Kathi, die Freundin von Maria, beide Ärztinnen,, fährt mit Selma, Marias Tochter zu Opa Richard, der an Krebs erkrankt ist. Maria selbst kann nicht hin, da sie in Quarantäne muss. So weit verständlich. Dann wohnt plötzlich ein Rabbi im gleichen Haus, wo Maria wohnt und sie bleibt bei ihm -einem fremden Mann 🤔- während Jakob in ihrer Wohnung haust. Der wiederum ist Kunststudent und lässt sich nackt von seiner Professorin malen, auf die er heimlich steht…

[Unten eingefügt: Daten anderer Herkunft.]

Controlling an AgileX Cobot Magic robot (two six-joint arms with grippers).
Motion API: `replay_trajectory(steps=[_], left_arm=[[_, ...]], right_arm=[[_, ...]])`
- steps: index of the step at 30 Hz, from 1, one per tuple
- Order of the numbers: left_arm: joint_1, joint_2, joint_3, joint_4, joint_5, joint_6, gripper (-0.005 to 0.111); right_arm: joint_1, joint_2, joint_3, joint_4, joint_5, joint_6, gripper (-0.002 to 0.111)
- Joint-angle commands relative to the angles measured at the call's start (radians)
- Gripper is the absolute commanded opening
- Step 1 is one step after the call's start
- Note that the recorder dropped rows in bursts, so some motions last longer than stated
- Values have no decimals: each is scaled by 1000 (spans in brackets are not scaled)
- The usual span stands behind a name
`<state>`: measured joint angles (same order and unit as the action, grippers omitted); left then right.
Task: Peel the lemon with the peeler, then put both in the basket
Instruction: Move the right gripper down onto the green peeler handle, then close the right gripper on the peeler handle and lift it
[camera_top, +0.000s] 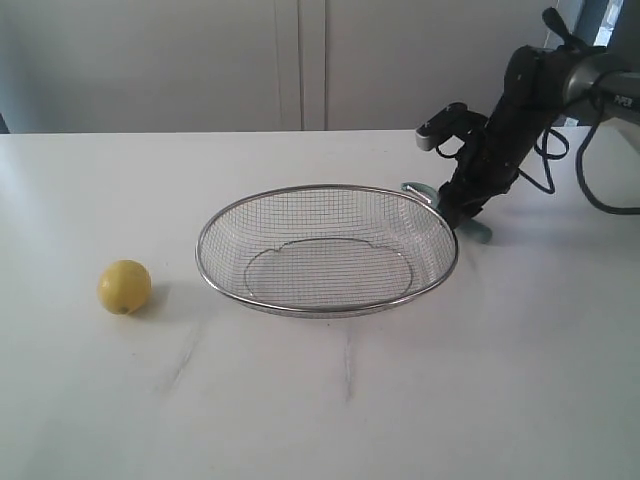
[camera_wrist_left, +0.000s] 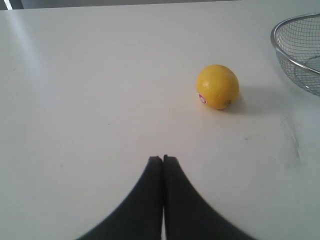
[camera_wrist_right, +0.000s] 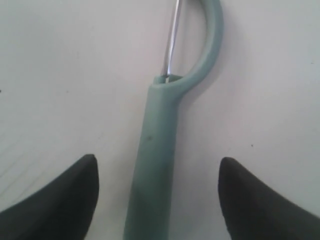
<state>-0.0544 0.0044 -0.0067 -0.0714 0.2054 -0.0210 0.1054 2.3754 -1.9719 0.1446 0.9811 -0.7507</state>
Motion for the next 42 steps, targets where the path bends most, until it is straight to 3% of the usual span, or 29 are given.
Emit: replay_trajectory(steps=[1,13,15,20,21,25,42], left_arm=[[4,-4,7,-2,-2,-1,0],[4,-4,7,-2,-2,-1,0],[4,-4,7,-2,-2,-1,0],[4,-4,7,-2,-2,-1,0],[4,-4,7,-2,-2,-1,0],[4,-4,7,-2,-2,-1,0],[4,-4,7,-2,-2,-1,0]], right_arm=[[3,8,-4,-8,-2,-4,61],[3,40,-4,-8,38,-4,58],[3,40,-4,-8,47,-4,49],[3,27,-6,-21,89,55,3],[3,20,-7,-29,85,106,0],[3,-28,-20,-52,85,240,0],[3,-381,35,126,240,229,0]])
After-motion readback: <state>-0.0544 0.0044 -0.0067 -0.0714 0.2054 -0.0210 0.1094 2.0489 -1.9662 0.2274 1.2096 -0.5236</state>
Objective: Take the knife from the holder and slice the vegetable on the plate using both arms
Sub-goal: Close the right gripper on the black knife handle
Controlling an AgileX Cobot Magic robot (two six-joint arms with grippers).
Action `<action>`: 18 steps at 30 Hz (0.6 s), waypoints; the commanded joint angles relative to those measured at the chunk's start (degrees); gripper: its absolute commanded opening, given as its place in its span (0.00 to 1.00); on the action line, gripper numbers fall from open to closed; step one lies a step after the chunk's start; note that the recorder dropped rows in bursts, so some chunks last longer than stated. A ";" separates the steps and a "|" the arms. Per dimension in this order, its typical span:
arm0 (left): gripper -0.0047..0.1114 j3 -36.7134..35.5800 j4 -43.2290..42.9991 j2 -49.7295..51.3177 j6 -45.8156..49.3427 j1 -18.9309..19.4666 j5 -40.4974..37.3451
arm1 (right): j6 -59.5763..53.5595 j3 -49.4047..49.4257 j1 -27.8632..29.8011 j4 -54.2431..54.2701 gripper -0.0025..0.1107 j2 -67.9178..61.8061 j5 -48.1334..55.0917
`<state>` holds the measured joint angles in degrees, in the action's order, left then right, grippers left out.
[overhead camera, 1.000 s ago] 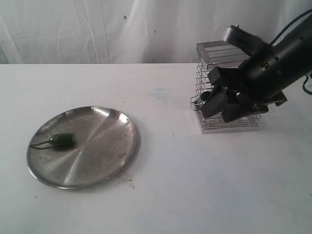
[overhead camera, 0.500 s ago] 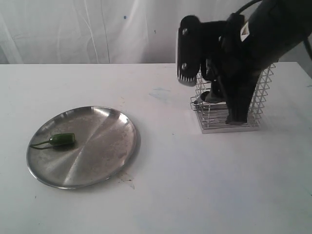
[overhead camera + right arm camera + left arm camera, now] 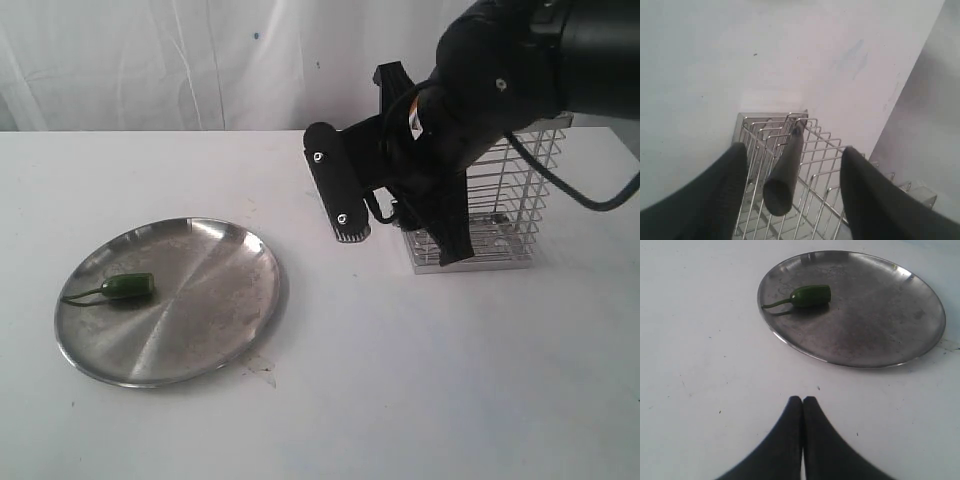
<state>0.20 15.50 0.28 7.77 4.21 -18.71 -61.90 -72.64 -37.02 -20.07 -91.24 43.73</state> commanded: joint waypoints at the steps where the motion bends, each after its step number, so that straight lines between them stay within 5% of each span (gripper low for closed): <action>1: 0.04 -0.20 0.45 -0.28 -0.07 -0.27 -0.18 | 1.70 0.02 -0.05 -4.99 0.49 -0.95 0.21; 18: 0.04 -0.20 0.45 -0.28 -0.07 -0.27 -0.18 | 3.65 0.02 0.54 -10.66 0.48 -4.48 1.63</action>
<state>0.20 15.50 0.28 7.77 4.21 -18.71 -58.70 -72.64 -36.92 -29.06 -95.65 44.57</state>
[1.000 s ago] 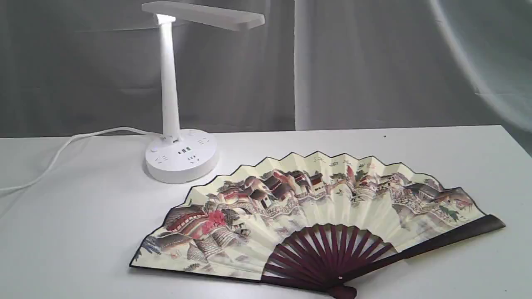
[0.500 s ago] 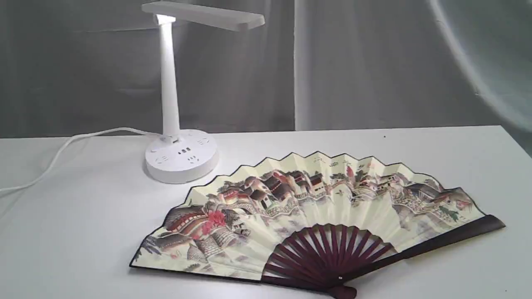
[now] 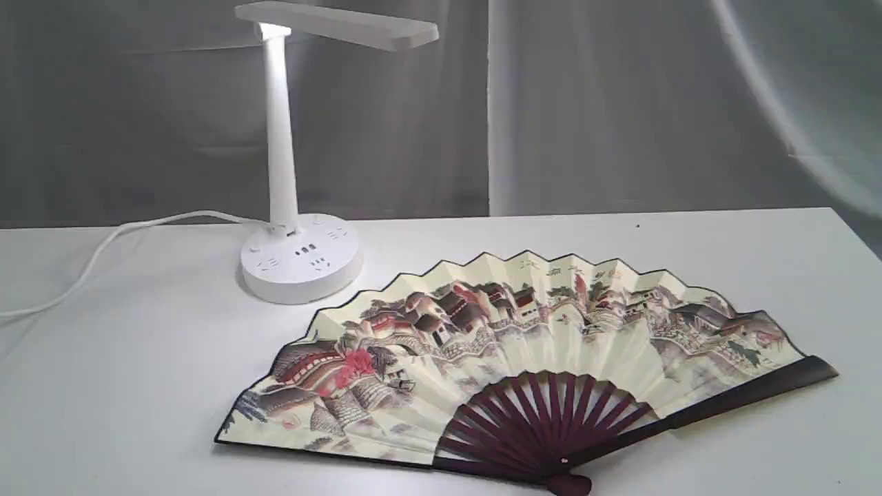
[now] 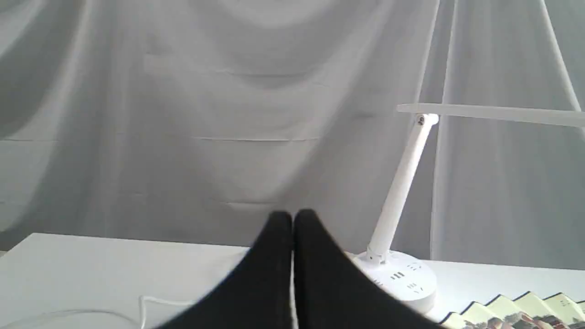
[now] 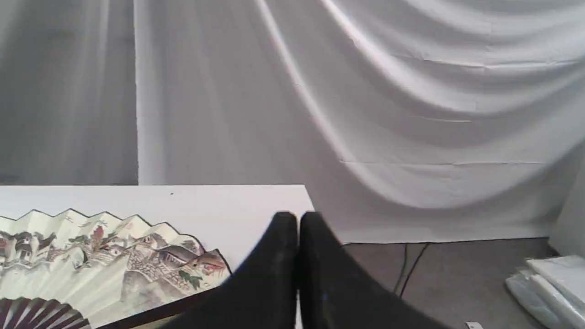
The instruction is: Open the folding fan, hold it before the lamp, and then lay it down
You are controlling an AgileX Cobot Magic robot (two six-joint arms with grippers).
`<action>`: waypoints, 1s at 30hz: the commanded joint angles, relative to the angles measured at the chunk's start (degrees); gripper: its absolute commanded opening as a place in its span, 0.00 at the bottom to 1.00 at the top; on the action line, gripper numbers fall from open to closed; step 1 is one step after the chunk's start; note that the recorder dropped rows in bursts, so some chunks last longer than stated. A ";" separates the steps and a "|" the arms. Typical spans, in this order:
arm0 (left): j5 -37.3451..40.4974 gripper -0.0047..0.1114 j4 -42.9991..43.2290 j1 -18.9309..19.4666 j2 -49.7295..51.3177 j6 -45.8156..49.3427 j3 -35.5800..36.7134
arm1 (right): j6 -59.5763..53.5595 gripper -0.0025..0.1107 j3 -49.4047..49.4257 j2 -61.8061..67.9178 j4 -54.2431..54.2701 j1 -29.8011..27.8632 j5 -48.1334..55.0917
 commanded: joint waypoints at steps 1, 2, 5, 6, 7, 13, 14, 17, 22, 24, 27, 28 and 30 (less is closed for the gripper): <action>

Bei Opa Richard geht plötzlich eine Katze ein und aus, obwohl er Tiere nicht mag, und die ist plötzlich bei einem Tierarzt, weil sie auch krank ist. Richard, der übrigens Priester war, nimmt sich wiederum Kathis Arztkoffer und verschwindet damit in seiner Kirche…
Und dann gibt es da noch Holger, Selmas und Jakobs Vater, der nach einem Suizidversuch in einer Anstalt lebt…
Also irgendwie ein merkwürdiges und verworrenes Buch, das in der Corona-Zeit spielt.
Die Kapitelüberschriften sind quasi jeweils ein Teil des ersten Satzes und handeln von einem der Mitwirkenden. Der Schreibstil ist teilweise anstrengend und düster, genau wie das Cover.